Не хотелось бы сглазить, но, кажется, нам вновь начала благоволить удача. А вот от Хрякова она окончательно отвернулась. Перед тем, как мы, разложив снегоступы, припустили вдоль берега прочь отсюда, я глянул еще раз на сражающихся чистильщиков, после чего испытал смешанные чувства. С одной стороны, у меня не было причин жалеть о гибели своих заклятых врагов, которые причинили мне столько зла и страданий. Но, с другой стороны, сам являясь бывшим офицером, я сочувствовал этим храбрым парням, исполняющим свой воинский долг. Ведь, если вдуматься, все они очутились здесь и погибли из-за меня и моего побега. Причем отлично зная, что за этот муторный штрафной труд им не то что даже одного, самого завалящего алмазика, а вообще ни копейки лишней не перепадет…

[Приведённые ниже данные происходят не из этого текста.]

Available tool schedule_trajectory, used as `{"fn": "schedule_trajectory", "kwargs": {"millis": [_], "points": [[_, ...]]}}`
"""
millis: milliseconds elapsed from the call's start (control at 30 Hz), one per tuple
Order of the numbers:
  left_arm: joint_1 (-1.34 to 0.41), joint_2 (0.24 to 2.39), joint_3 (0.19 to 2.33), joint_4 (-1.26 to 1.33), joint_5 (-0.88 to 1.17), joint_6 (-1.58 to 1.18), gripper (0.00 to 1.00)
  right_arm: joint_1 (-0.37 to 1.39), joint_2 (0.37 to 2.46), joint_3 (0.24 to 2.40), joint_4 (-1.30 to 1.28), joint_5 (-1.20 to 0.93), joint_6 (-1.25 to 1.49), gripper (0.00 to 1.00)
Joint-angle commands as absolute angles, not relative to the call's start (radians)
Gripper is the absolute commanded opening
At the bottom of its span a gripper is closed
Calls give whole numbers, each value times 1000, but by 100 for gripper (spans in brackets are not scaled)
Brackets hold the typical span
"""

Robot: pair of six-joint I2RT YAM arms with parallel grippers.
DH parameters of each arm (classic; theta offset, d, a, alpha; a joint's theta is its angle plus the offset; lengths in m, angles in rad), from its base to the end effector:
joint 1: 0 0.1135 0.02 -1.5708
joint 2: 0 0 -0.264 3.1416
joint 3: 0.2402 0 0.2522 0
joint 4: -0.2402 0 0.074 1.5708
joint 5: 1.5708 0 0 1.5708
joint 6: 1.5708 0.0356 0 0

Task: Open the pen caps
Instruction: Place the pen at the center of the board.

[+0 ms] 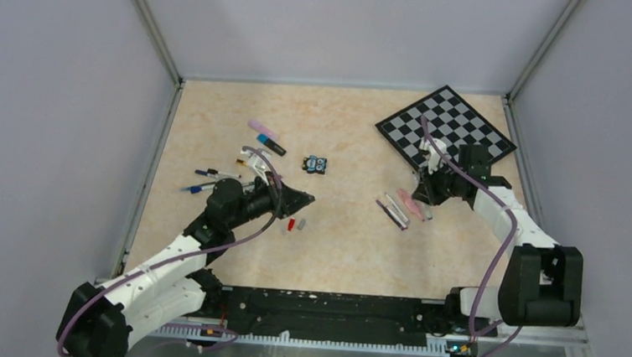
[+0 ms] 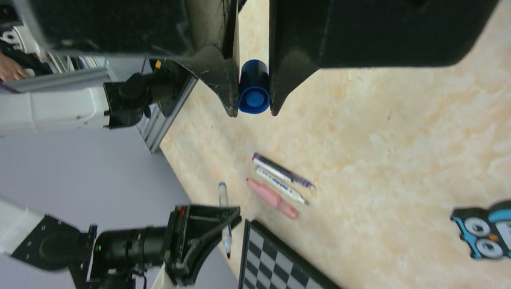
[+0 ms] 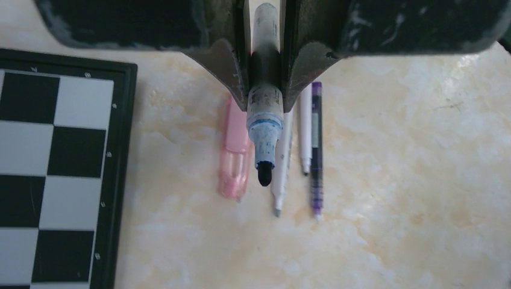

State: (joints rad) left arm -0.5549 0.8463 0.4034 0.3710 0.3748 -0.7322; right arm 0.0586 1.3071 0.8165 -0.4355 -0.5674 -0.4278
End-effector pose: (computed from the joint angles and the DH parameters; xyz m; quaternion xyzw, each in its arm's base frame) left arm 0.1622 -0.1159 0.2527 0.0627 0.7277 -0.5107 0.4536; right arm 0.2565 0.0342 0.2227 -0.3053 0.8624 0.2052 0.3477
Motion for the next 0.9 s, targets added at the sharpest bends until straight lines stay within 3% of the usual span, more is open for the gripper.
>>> {"fn": "schedule_trajectory", "kwargs": {"millis": [0,400,867], "points": [[-563,825,376,334,457,-737,0,31,1375,908,-479,-449,-484,2],[-567,807,271,376,466,-744,0,31,1670,1099,-603,-451,-543,8],[-568,844,264,411,478,-744,0,30,1738,1120,-621,-469,-523,25]]}}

Взрывы прекратились, но стрельба наверху продолжалась. Правда, теперь пули и лазерные импульсы били не в одну сторону, а хаотически разлетались повсюду подобно фейерверку. Черные тени мигрантов, которые до этого нельзя было рассмотреть за вспышками гранат, маячили рядом с катером. Но страшнее мигрантов и панических выстрелов были человеческие тела и их фрагменты, которые, брызжа кровью, не переставая падали с роторной стрелы.
Растерзанных останков и обломков доспехов было много. Гораздо больше, чем тогда, на площади Маркса, и меня
— Проваливаем отсюда, доктор! — прокричал я Тиберию, махнув рукой на юго-восток. — Забудьте о «Лототроне» — черт с ним! Живы, и то хорошо! Теперь найдем подходящую дыру и отсидимся, пока все не уляжется!..
Вздрагивающий от холода, канонады и страха Свистунов лишь судорожно кивнул в знак согласия и, прижимая сломанную руку к груди, потопал без оглядки в указанном мной направлении, вдоль тянущихся по берегу наносов.
Стараясь двигаться за доктором след в след, я, однако, сделал несколько шагов и остановился. Но посмотрел не на Годзиллу, а на оторванную голову, мимо которой пробежал. Она только что прекратила вертеться волчком и замерла, вытаращив в небо остекленевшие глаза.
По их мутному взгляду не удалось бы прочесть, о чем думал полковник Хряков за миг до того, как его голова была оторвана от тела и сброшена с экскаватора. Не исключено, что Грободел даже радовался тому, что гибнет смертью храбрых вместе со своими бойцами. Избегая тем самым ожидающего его в Центре позорного разбирательства по поводу гибели вверенной ему под командование целой роты солдат.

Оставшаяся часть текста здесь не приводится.